Rektor Universitas Paramadina Didik J Rachbini dalam keterangan tertulis, Kamis (29/8/2024), mengatakan, dalam perspektif hukum, penggunaan fasilitas mewah oleh anak pejabat negara tidak hanya menjadi obyek kritik etika dan politik. Namun, harus dan mutlak dimajukan ke ranah hukum karena sudah masuk kategori gratifikasi.
”Penelusuran hukum lebih lanjut diperlukan untuk melihat apakah ada indikasi bahwa fasilitas tersebut diterima sebagai imbalan dari pihak ketiga, terutama jika pihak tersebut memiliki kepentingan tertentu yang bisa dipengaruhi oleh keputusan ayahnya sebagai presiden,” kata Didik.

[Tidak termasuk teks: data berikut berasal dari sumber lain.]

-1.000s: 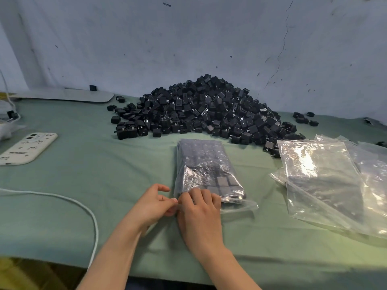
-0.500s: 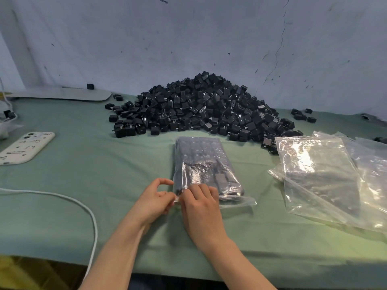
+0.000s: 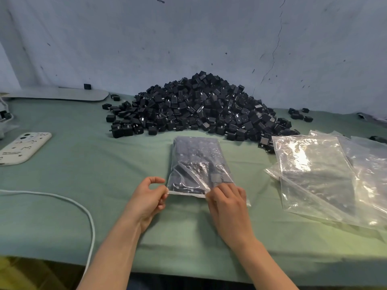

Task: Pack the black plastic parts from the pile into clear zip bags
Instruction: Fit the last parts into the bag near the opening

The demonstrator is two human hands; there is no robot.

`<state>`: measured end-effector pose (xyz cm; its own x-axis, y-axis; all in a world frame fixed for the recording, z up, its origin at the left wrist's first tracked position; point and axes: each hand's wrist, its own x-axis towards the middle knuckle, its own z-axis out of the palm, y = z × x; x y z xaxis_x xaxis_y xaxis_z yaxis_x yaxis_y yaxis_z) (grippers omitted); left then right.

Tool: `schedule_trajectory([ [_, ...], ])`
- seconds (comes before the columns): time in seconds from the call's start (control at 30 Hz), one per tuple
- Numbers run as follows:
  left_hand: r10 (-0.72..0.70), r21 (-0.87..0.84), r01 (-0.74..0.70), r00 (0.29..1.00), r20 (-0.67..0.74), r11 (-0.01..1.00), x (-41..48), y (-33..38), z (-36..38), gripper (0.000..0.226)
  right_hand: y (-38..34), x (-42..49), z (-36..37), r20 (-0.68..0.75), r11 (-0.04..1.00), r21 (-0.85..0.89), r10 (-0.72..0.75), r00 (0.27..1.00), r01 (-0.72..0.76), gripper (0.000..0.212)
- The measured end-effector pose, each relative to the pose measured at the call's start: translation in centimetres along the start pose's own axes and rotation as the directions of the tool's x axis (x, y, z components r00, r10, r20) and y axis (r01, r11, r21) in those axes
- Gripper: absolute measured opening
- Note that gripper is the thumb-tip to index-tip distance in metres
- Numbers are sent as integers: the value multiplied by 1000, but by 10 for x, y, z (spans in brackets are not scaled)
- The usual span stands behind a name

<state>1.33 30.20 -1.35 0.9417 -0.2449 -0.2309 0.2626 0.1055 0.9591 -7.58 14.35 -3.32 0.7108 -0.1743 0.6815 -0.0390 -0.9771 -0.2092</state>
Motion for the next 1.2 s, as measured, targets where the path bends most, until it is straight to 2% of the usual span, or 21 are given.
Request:
schedule_trajectory([
  [0.1, 34, 139, -33, 999, -1, 990, 0, -3, -4, 20, -3, -4, -1, 16, 1000, -14, 28, 999, -27, 22],
  [0.17, 20, 174, -23, 1000, 19, 984, -3, -3, -5, 13, -10, -6, 0, 27, 1000, -28, 12, 1000, -11, 20],
  [0.27, -23, 150, 12, 997, 73, 989, -7, -4, -3, 19, -23, -4, 6, 42, 999, -34, -38, 998, 39, 17],
  [0.43, 5, 181, -15, 999, 54, 983, -8, -5, 4, 34, -38, 0, 14, 73, 994, -38, -100, 992, 103, 20],
  [0.53, 20, 184, -25, 999, 29, 983, -8, -4, 7, 34, -41, 4, 16, 61, 994, -52, -98, 993, 101, 24],
  [0.7, -34, 100, 34, 999, -4, 994, -6, -3, 8, 32, -41, 7, 20, 15, 992, -27, -121, 993, 121, 28],
  [0.9, -84, 45, 82, 996, 34, 996, -5, -1, 6, 33, -41, 6, 22, 27, 991, -17, -133, 991, 133, 21],
  [1.2, -99, 122, 89, 992, 76, 989, -6, 1, -5, 29, -42, 8, 26, 11, 982, -46, -183, 983, 183, 26],
])
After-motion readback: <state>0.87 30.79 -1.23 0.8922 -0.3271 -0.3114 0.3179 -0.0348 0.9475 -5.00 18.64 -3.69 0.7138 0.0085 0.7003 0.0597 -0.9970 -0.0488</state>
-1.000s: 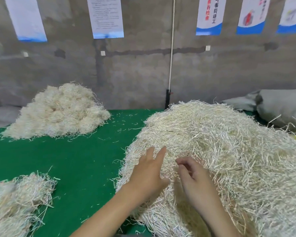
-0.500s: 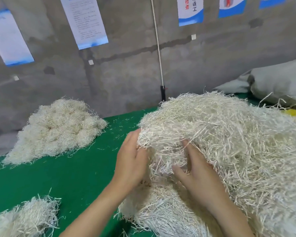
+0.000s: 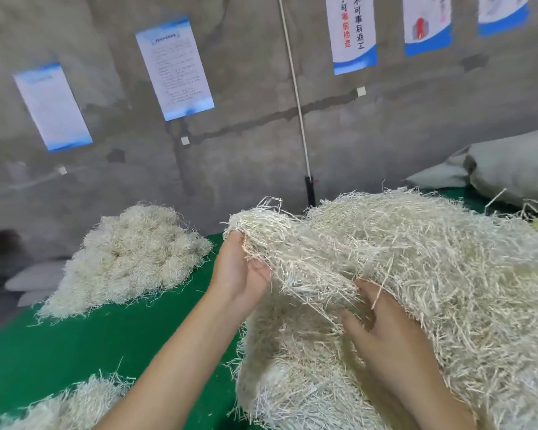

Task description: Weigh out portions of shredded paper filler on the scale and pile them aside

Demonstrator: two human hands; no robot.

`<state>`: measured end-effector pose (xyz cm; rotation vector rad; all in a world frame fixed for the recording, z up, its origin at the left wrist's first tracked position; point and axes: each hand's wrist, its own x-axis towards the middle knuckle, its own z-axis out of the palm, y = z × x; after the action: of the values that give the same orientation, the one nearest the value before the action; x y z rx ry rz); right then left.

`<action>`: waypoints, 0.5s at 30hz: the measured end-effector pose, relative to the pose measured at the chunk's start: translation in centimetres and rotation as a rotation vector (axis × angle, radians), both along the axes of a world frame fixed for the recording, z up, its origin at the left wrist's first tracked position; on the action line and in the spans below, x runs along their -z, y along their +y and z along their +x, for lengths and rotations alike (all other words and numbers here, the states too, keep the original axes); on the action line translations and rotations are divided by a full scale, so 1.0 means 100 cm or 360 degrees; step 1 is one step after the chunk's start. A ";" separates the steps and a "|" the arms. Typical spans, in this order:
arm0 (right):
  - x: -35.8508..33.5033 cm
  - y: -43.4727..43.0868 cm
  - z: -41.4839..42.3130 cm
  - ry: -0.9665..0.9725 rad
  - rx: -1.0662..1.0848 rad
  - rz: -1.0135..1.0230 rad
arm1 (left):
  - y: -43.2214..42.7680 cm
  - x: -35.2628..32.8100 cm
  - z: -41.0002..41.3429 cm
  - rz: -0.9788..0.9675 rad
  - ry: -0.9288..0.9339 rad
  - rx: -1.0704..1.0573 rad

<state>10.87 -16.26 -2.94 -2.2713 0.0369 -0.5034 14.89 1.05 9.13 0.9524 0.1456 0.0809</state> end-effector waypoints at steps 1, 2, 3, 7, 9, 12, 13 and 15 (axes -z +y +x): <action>-0.001 -0.001 -0.002 -0.0014 -0.0002 0.0000 | 0.000 -0.005 -0.002 0.0036 -0.0059 0.0005; -0.001 -0.002 -0.003 -0.0022 -0.0002 0.0009 | 0.005 -0.011 -0.001 0.0101 -0.0108 -0.0025; 0.000 -0.003 -0.004 -0.0012 0.0008 0.0019 | 0.010 -0.018 -0.002 0.0143 -0.0135 -0.0073; 0.011 -0.009 -0.002 0.0310 0.0057 -0.0030 | 0.043 -0.042 0.004 0.0212 -0.0221 -0.0309; 0.011 -0.007 0.000 0.0333 0.0083 0.0010 | 0.054 -0.046 0.005 0.0366 -0.0256 -0.0310; 0.004 -0.008 -0.002 0.0225 0.0154 -0.0013 | 0.059 -0.040 0.009 0.0757 -0.0284 -0.0293; 0.002 -0.008 -0.002 0.0149 0.0164 0.0012 | 0.059 -0.036 0.009 0.1106 -0.0277 -0.0339; -0.001 -0.008 -0.003 -0.0095 0.0200 0.0101 | 0.062 -0.025 0.008 0.2089 -0.0553 -0.0289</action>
<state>10.53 -17.11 -2.79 -2.1998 0.1646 -0.6271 15.67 7.27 11.60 2.2073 -0.1837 0.5527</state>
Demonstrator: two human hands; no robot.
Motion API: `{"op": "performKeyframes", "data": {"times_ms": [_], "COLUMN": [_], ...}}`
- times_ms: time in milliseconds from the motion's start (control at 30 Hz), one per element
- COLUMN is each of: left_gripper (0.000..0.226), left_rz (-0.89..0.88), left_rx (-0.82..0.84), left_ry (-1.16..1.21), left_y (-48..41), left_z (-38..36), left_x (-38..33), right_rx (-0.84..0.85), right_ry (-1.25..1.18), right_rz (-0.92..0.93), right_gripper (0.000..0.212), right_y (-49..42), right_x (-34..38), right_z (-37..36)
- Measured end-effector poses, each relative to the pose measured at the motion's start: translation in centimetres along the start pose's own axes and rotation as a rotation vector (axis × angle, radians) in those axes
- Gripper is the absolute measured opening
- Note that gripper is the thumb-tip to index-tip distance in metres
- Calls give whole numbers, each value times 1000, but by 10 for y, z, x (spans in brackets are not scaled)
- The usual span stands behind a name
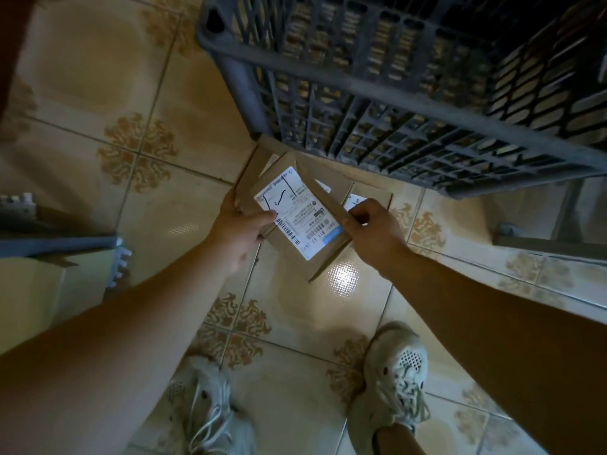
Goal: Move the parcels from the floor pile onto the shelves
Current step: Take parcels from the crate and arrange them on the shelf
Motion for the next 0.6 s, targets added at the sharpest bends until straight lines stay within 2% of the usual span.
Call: {"op": "performKeyframes", "data": {"times_ms": [100, 233, 367, 433, 533, 600], "left_gripper": [45, 69, 80, 81, 67, 62], "left_rz": [38, 41, 29, 39, 24, 8], "left_rx": [-9, 2, -99, -180, -247, -248], "left_ry": [107, 247, 271, 271, 237, 248], "left_y": [8, 11, 7, 3, -4, -8], "left_z": [19, 37, 59, 72, 85, 94], "left_x": [18, 36, 48, 50, 51, 53], "right_rx": [65, 182, 325, 248, -61, -199], "right_ry": [-119, -198, -95, 50, 420, 641], "right_rz": [-40, -36, 54, 110, 264, 368], "right_gripper": [7, 7, 8, 21, 48, 63], "right_y": [10, 14, 6, -9, -38, -52], "right_x": [1, 12, 21, 24, 38, 55], "right_z": [-14, -38, -64, -64, -53, -48]}}
Point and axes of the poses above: each hand's wrist, its own y-axis away from the middle knuckle, its own z-axis out of the back of the hand, x = y × z, the point moved 4 cm from there along -y, towards the middle knuckle, and after that the axes turned 12 degrees about y, right-handed, at the moved point
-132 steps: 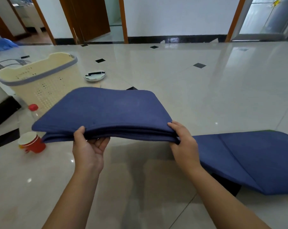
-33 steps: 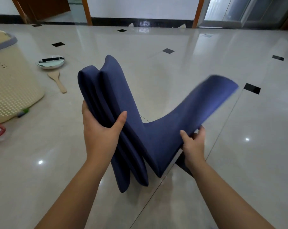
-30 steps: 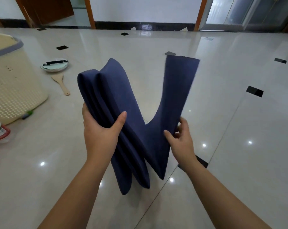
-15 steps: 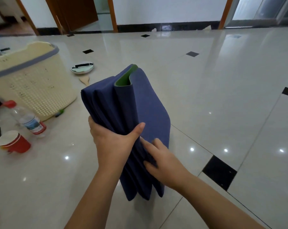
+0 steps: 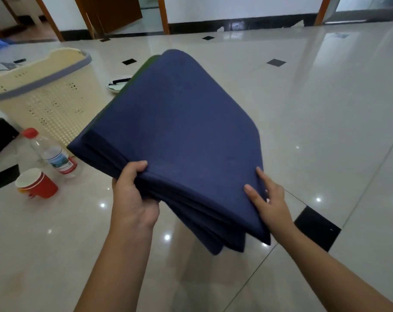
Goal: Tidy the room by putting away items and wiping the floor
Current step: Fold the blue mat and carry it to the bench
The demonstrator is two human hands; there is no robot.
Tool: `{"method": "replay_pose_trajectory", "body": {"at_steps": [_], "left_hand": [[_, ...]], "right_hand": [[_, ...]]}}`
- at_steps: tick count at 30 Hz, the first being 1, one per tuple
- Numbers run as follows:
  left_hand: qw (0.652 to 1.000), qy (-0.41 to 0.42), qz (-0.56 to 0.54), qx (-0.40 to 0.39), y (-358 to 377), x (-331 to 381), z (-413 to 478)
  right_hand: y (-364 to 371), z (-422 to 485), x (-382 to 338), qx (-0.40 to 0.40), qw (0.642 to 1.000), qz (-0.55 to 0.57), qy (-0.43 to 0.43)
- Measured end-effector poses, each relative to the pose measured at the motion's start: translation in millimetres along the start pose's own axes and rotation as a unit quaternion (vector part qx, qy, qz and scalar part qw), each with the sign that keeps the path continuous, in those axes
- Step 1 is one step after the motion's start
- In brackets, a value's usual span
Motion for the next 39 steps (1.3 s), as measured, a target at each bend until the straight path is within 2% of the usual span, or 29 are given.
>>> {"method": "replay_pose_trajectory", "body": {"at_steps": [4,7,9,10,12,13,17,19,21,22,23,24,26,29,31,33,35,39], "left_hand": [[0.991,-0.101,-0.085,-0.024,-11,-33,-3],[0.976,-0.196,-0.093,-0.035,-50,-74,5],[0.957,-0.290,-0.004,-0.012,-83,-97,5],[0.937,-0.339,0.089,0.004,-101,-103,3],[0.867,-0.401,0.296,-0.006,-129,-103,2],[0.830,-0.413,0.375,-0.018,-137,-96,4],[0.746,-0.350,0.565,-0.045,-127,-55,21],[0.678,-0.300,0.670,-0.033,-111,-37,28],[0.619,-0.196,0.760,-0.007,-94,-25,36],[0.608,-0.126,0.784,0.007,-88,-22,41],[0.620,-0.058,0.782,0.015,-81,-22,46],[0.648,-0.002,0.762,0.012,-76,-26,53],[0.694,0.028,0.719,-0.028,-73,-42,69],[0.690,-0.069,0.713,-0.106,-91,-72,97],[0.722,-0.126,0.669,-0.123,-107,-82,105],[0.763,-0.129,0.622,-0.118,-116,-86,108],[0.788,-0.128,0.592,-0.110,-119,-90,111],[0.798,-0.156,0.576,-0.087,-122,-93,120]], "right_hand": [[-46,10,-16,0.068,0.995,-0.051,-0.058],[-56,12,2,0.062,0.988,-0.137,-0.045],[-51,9,34,0.008,0.977,-0.214,0.021],[-45,4,50,-0.039,0.964,-0.256,0.062],[-35,-11,77,-0.120,0.932,-0.329,0.094],[-33,-16,85,-0.125,0.931,-0.330,0.091],[-39,-6,81,-0.030,0.974,-0.202,0.096],[-40,1,82,0.005,0.983,-0.132,0.127],[-38,0,87,0.000,0.984,-0.072,0.163],[-36,-3,91,-0.011,0.982,-0.046,0.183],[-35,-6,94,-0.021,0.979,-0.021,0.203],[-35,-8,98,-0.029,0.975,-0.001,0.218],[-35,-8,105,-0.040,0.971,0.024,0.236],[-34,-5,110,-0.054,0.967,0.046,0.244],[-32,-3,114,-0.068,0.965,0.061,0.246],[-31,-2,117,-0.076,0.962,0.076,0.251],[-31,0,122,-0.080,0.957,0.093,0.262],[-29,3,131,-0.066,0.944,0.107,0.305]]}}
Point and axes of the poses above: each hand's wrist, its own z-axis towards the middle knuckle, its own y-axis out of the palm, x = y × z, the point moved 1 cm from there along z, towards the middle knuckle, and after that the axes turned 7 degrees about -z, right-handed, at the moved point
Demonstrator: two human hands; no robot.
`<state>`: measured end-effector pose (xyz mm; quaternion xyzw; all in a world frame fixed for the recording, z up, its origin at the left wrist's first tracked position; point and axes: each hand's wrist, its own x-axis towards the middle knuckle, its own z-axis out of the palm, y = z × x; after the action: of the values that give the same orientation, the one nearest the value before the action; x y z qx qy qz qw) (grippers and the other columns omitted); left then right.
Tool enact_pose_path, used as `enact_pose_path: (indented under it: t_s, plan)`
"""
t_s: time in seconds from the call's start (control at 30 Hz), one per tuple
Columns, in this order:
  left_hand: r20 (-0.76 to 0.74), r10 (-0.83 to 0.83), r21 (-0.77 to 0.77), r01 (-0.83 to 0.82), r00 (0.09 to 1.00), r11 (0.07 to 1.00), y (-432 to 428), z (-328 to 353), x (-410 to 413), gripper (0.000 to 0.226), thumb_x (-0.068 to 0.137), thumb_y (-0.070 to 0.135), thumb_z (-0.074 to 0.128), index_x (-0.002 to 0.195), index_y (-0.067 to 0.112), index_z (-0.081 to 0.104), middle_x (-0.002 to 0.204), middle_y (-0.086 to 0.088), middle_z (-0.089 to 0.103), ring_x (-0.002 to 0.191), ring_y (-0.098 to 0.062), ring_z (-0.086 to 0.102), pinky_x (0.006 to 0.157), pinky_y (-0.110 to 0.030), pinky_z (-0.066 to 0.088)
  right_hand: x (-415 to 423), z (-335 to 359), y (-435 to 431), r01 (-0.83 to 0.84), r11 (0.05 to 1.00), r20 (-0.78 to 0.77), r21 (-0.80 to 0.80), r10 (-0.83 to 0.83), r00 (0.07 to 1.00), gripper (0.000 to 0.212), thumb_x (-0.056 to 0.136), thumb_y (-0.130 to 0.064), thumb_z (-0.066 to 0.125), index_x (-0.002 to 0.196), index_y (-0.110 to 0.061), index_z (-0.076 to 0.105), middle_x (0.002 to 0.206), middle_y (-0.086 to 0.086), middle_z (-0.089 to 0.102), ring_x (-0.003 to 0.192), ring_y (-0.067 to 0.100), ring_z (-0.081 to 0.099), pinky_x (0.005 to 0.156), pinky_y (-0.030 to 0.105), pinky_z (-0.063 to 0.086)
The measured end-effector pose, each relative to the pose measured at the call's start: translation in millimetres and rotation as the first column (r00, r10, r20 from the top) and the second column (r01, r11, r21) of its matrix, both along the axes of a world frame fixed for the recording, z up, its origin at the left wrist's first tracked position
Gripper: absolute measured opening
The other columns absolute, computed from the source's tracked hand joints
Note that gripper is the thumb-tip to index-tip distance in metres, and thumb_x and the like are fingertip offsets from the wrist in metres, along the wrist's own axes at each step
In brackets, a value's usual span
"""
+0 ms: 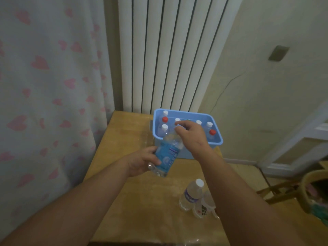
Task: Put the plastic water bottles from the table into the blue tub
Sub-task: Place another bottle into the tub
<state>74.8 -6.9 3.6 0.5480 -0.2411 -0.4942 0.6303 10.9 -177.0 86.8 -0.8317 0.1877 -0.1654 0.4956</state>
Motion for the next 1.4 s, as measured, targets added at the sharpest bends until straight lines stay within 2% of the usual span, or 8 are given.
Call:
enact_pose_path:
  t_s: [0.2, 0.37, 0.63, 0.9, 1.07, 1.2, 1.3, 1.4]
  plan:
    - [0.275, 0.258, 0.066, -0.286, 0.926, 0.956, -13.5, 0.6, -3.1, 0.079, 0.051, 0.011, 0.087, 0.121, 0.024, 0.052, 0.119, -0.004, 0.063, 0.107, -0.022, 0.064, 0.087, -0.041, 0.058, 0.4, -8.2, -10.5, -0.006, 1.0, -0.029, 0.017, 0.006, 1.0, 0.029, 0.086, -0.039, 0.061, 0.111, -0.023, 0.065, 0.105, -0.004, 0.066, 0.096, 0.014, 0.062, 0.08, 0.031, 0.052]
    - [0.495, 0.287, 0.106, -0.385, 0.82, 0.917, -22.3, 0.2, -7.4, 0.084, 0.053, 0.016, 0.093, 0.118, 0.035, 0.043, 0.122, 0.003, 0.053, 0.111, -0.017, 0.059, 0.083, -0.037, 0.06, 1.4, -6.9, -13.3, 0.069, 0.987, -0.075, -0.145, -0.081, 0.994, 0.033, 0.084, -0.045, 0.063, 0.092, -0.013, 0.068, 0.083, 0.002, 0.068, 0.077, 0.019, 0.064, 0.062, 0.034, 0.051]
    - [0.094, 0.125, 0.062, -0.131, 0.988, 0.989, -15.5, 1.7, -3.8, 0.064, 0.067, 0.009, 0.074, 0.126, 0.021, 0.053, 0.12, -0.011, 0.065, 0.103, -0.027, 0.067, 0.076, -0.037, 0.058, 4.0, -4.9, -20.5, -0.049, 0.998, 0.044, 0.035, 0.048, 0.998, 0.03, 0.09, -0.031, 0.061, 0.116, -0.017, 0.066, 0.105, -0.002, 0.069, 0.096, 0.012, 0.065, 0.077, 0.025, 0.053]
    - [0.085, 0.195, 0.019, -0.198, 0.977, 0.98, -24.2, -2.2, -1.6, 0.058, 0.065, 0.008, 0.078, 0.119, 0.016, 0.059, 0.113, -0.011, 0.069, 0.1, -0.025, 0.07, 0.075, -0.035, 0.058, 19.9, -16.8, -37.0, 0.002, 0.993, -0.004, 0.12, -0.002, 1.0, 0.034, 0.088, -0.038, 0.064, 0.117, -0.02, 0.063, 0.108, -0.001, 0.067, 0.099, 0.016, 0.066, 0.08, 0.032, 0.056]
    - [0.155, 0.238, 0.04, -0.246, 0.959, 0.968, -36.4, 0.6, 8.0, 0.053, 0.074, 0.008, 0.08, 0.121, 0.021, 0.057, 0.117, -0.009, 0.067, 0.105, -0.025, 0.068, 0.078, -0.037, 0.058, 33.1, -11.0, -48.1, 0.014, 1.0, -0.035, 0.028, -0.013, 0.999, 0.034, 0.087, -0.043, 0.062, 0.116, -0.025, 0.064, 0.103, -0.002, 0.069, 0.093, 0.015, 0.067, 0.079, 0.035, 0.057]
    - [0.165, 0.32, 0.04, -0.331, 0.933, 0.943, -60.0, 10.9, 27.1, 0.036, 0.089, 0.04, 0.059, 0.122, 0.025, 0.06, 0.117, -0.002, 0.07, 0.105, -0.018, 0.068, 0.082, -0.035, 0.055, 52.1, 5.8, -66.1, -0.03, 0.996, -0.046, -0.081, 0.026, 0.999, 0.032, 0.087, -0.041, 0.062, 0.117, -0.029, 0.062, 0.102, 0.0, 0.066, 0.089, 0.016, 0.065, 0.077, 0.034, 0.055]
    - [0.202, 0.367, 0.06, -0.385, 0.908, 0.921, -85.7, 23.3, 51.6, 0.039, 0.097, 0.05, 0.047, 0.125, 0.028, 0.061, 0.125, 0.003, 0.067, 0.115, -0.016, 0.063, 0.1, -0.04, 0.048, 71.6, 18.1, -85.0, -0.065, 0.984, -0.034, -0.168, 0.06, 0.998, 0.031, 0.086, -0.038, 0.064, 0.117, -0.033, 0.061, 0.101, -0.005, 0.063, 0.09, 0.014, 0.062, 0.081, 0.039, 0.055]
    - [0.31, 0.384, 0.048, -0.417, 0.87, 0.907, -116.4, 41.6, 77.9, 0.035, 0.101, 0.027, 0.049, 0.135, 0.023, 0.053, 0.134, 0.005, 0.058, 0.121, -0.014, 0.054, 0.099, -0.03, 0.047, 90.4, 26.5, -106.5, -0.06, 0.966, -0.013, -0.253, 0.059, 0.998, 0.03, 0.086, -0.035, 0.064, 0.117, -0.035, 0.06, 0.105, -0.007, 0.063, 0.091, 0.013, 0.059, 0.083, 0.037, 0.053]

Berdasarkan data yang diunggah Manajer Riset Trend Asia Zakki Amali di akun X @ZakkiAmali, diduga jenis pesawat jet pribadi yang dipakai Kaesang dan istrinya, Erina Gudono, dari Indonesia ke AS adalah jenis Gulfstream G650 buatan tahun 2021 dengan nomor ekor pesawat N588SE. Adapun estimasi biaya sewanya adalah Rp 8,6 miliar, biaya bahan bakar Rp 355 juta, dan emisi CO2 per penumpang 5.220 kilogram.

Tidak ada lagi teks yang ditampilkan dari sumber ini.